Des coups qu'il n'hésite pas à rendre. Si dans son livre publié récemment (« Un chasseur en campagne », éditions Gerfaut), il ne cache pas sa proximité et son admiration pour certains politiques, d'autres ne sont pas épargnés : « les bobos chantres de l'écologie punitive », la « catastrophe » Nicolas Hulot...
Quant à l'actuelle ministre de la Transition écologique Barbara Pompili, dont le « cœur reste vert » malgré son passage à LREM, « c'est une femme intelligente, mais elle a malheureusement une grosse idéologie anti-chasse et anti-ruralité », affirme-t-il.
Après la victoire qu'il lui reconnaît sur la chasse à la glu, récemment suspendue par l'Elysée, le patron des chasseurs prédit des discussions difficiles avec sa ministre de tutelle.
Mais n'a-t-il pas l'oreille du président de la République lui-même ? « Pas toujours, la preuve » avec la glu, répond-il. Ce qui ne l'empêche pas d'être prêt à défendre les sujets qui lui tiennent à cœur directement auprès d'Emmanuel Macron, comme une réforme du système qui fait que les chasseurs doivent payer des millions d'euros d'indemnisation aux agriculteurs chaque année pour les dégâts causés par les sangliers.
« Guerres de religion »
S'il cultive cette proximité avec le monde politique, il écarte toute ambition politique nationale. Il espère en revanche la création d'un « groupe d'influence », rassemblant chasseurs, agriculteurs, pêcheurs, bouchers ou viticulteurs.

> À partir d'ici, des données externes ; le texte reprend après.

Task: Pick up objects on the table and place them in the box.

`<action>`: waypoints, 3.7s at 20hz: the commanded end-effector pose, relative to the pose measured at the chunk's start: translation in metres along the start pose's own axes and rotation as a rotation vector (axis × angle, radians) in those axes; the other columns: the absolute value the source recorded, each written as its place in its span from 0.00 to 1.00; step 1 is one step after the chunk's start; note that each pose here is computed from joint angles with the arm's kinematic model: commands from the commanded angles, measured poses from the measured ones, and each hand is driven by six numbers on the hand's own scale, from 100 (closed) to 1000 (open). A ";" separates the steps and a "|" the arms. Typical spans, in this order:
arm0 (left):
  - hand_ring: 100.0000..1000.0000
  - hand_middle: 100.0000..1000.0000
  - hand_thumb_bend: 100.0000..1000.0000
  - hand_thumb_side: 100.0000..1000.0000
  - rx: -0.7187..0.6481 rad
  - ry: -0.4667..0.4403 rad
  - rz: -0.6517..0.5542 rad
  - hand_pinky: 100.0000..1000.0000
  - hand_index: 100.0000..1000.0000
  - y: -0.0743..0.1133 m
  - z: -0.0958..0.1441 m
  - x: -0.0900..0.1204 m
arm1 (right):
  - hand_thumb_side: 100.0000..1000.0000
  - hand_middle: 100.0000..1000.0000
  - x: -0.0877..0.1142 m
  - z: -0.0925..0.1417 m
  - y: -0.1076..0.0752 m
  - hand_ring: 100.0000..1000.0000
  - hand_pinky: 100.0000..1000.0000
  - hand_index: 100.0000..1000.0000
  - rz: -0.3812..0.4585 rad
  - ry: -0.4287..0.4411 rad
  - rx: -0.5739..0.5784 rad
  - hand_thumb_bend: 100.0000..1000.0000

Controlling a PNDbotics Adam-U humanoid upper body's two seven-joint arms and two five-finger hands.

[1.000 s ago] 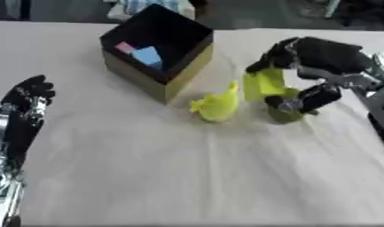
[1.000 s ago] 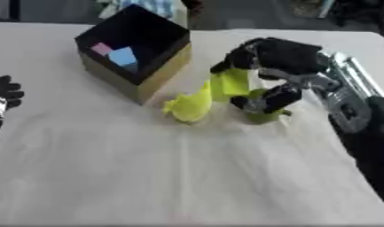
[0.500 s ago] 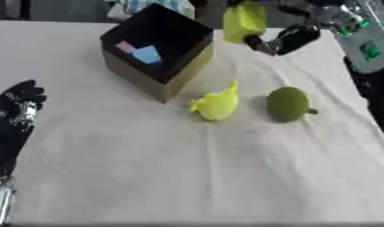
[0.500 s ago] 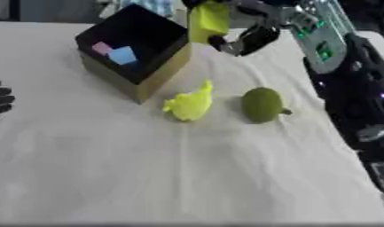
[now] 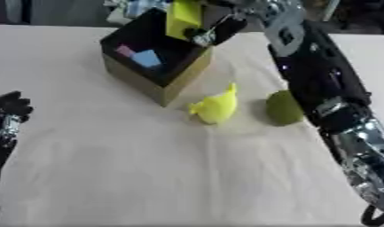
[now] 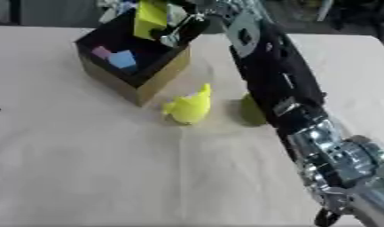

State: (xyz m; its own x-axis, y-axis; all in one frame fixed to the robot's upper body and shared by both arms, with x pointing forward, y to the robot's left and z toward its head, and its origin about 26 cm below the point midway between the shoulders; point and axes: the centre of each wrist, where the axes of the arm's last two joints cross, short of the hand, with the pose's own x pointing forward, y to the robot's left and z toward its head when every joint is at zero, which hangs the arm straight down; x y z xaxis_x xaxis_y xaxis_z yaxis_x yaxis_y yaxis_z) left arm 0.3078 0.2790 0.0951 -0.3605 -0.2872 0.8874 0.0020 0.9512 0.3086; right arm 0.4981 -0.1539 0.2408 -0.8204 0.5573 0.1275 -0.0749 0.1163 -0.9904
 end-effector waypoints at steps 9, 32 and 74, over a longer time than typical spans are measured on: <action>0.74 0.68 0.00 0.62 -0.019 -0.037 0.010 0.81 0.83 -0.002 -0.007 0.007 | 0.47 0.90 -0.012 -0.003 0.031 0.78 0.76 0.99 -0.009 0.206 -0.069 0.00; 0.74 0.68 0.00 0.62 0.035 -0.017 -0.023 0.81 0.83 0.010 -0.002 0.004 | 0.54 0.99 -0.009 0.009 -0.002 0.92 0.85 1.00 0.352 -0.042 -0.070 0.14; 0.73 0.67 0.00 0.62 0.068 -0.024 -0.031 0.81 0.83 0.014 -0.003 0.007 | 0.74 0.90 -0.040 0.069 0.103 0.89 0.81 0.97 0.221 -0.141 0.467 0.13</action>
State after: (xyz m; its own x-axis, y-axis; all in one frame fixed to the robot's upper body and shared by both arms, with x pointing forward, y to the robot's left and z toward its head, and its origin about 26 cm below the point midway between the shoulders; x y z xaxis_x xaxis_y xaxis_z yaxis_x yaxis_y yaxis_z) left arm 0.3079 0.2883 0.0958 -0.3490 -0.3025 0.8870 -0.0652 0.9520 0.2990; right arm 0.4810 -0.2233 0.1196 -0.8704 0.4915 -0.0296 -0.1291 -0.2858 -0.9495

Un groupe pour défendre la ruralité dans son ensemble contre les attaques de groupuscules vegans ou antispécistes « extrémistes » qui « veulent imposer par la violence leur mode de vie », souligne Willy Schraen, qui compare ce conflit aux anciennes « guerres de religion ».

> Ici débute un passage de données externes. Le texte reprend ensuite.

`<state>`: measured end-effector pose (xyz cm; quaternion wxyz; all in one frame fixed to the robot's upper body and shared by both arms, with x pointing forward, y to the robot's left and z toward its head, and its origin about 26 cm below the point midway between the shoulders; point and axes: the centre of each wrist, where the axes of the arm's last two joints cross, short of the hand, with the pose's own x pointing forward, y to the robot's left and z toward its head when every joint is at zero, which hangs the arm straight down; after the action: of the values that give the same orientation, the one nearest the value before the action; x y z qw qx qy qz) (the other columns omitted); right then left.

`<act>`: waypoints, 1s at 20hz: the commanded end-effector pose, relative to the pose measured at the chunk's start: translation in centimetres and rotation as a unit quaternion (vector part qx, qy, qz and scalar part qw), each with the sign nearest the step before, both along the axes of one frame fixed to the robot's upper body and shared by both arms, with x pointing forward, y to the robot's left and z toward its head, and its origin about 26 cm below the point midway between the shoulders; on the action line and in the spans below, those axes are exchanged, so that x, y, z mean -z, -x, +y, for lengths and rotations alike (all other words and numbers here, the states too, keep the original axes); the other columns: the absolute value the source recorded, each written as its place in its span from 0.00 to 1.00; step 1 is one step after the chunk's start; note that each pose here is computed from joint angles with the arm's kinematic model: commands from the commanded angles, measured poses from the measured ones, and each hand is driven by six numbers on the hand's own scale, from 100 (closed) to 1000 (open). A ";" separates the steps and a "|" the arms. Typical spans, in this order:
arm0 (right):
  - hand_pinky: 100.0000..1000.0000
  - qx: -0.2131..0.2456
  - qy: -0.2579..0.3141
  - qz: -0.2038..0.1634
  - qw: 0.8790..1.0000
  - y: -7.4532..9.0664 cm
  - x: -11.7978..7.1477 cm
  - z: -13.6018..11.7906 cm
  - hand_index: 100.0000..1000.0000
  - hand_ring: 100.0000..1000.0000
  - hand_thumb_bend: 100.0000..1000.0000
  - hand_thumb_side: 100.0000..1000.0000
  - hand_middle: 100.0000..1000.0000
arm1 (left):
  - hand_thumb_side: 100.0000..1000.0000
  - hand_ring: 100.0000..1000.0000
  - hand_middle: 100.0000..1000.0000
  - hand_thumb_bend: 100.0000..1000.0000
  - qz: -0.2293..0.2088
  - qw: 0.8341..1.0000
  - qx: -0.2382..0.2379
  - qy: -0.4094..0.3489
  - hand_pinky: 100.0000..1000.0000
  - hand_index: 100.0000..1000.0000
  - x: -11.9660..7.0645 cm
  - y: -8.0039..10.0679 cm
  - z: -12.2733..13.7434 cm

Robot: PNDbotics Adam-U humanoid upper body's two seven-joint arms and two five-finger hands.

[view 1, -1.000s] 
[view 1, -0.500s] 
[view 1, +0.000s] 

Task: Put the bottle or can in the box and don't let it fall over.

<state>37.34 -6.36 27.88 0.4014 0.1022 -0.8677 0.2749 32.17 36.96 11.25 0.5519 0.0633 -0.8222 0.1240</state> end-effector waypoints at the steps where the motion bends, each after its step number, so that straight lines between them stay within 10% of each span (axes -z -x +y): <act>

Une violence qui s'exprime de plus en plus en ligne, comme après ses propos au printemps sur la capture des chats errants retournés à la vie sauvage. Ses déclarations avaient provoqué un déferlement d'insultes, voire de menaces de mort sur lesquelles se penchera le tribunal de Saint-Omer jeudi.
« Est-ce qu'on doit continuer comme ça, avec une poubelle à ciel ouvert où n'importe quel abruti de service menace de mort quelqu'un, planqué derrière un clavier, dans l'impunité la plus totale ? », s'insurge le patron de la FNC.
Et si certains militants écologistes accusent à l'inverse les chasseurs de menaces et d'intimidations, il s'en défend.
« La violence n'est pas de notre côté. Si la violence était de notre côté, je vous rappelle juste qu'on est armé, ça se verrait tous les jours à la télévision au moment du journal ».